In this super-connected world, wouldn’t you pay to have the latest news brought to your doorstep, complete with interesting photos, summaries in the first paragraph, readers leaving comments, and gossip? It’s not out of your reach, a daily paper delivered is less than $5 a month in most cities. Before they become extinct, before you lose control, grab a newspaper. Read it. Do one thing.

Quinn McDonald is a writer and life coach. She reads newspapers at the kitchen table every morning, then reads a few more online.

6 thoughts on “Read A Newspaper Before They’re Gone

  1. San Francisco’s Chronicle is about to be shuttered. A similar fate is looming over the L.A. Times, my daily paper. A local newspaper, along with running water, and electricity — I grew up taking this for granted.

    I found this a few months ago and wrote about it in our blog:

    “In this version of a collaborative journals project, Someguy has a name: Tom. TOMs Book is a beautifully designed German site featuring 80 traveling journals. The theme is Newspapers — people’s emotions, reactions, thoughts, and opinions on what they find in the paper. Tom writes he had seven boxes filled with clippings which at some point in his life moved him and couldn’t be thrown away. And so TOMs Book was born, inspired by 1000 Journals, and a bet with a friend…”
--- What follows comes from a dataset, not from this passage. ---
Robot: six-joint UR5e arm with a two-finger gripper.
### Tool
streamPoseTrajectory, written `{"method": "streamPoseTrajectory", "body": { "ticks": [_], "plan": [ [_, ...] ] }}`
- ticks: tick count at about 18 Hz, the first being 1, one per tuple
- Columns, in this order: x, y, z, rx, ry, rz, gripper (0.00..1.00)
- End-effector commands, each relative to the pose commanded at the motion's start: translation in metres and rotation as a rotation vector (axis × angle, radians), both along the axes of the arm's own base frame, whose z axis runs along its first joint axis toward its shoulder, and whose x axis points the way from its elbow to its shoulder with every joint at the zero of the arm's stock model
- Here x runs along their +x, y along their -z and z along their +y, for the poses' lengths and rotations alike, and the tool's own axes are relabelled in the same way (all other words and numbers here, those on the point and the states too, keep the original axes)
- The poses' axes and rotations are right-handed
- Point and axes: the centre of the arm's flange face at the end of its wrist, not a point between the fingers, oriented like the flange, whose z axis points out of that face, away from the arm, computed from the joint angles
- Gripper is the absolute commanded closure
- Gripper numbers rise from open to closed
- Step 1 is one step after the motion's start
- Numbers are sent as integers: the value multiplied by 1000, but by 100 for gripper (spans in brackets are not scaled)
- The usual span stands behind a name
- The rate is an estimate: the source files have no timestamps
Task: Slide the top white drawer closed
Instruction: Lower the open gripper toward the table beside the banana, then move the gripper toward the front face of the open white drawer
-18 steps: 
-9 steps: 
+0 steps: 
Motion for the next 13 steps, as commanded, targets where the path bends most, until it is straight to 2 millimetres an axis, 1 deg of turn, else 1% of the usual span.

    I wrote back and forth with Tom and his collaborators, and as it turned out, they are sponsored by a publishing industry group. This journals project is actually very successful and does help bring print media to a younger generation.

    If only our corporate media owners had more imagination. Spoiled by enormous profits, they cling to the old, and risk a huge part of culture and checks and balances.

    • I keep thinking that the loss of newspapers is not about young people not reading them, it’s about advertisers using the same old methods, and the decreasing revenue causing newspapers to cut quality, which is cutting their throats. I know the younger demographic reads, because Facebook depends on it, as does the entire Internet. My area is creativity, and every time I try to bring it to corporations, I see fear. They don’t need to be afraid of creativity, they need to fear lack of imagination and reinvention. –Q

  2. And a daily newspaper with Sunday delivery usually includes coupon sheets for routine grocery items. I’ve discovered that clipping coupons tends to pay for my newspaper subscription, even though I only use about ten percent of the coupons offered.
    My morning tea is rather boring without a newspaper and the daily fix of comics, editorial letters, and local news.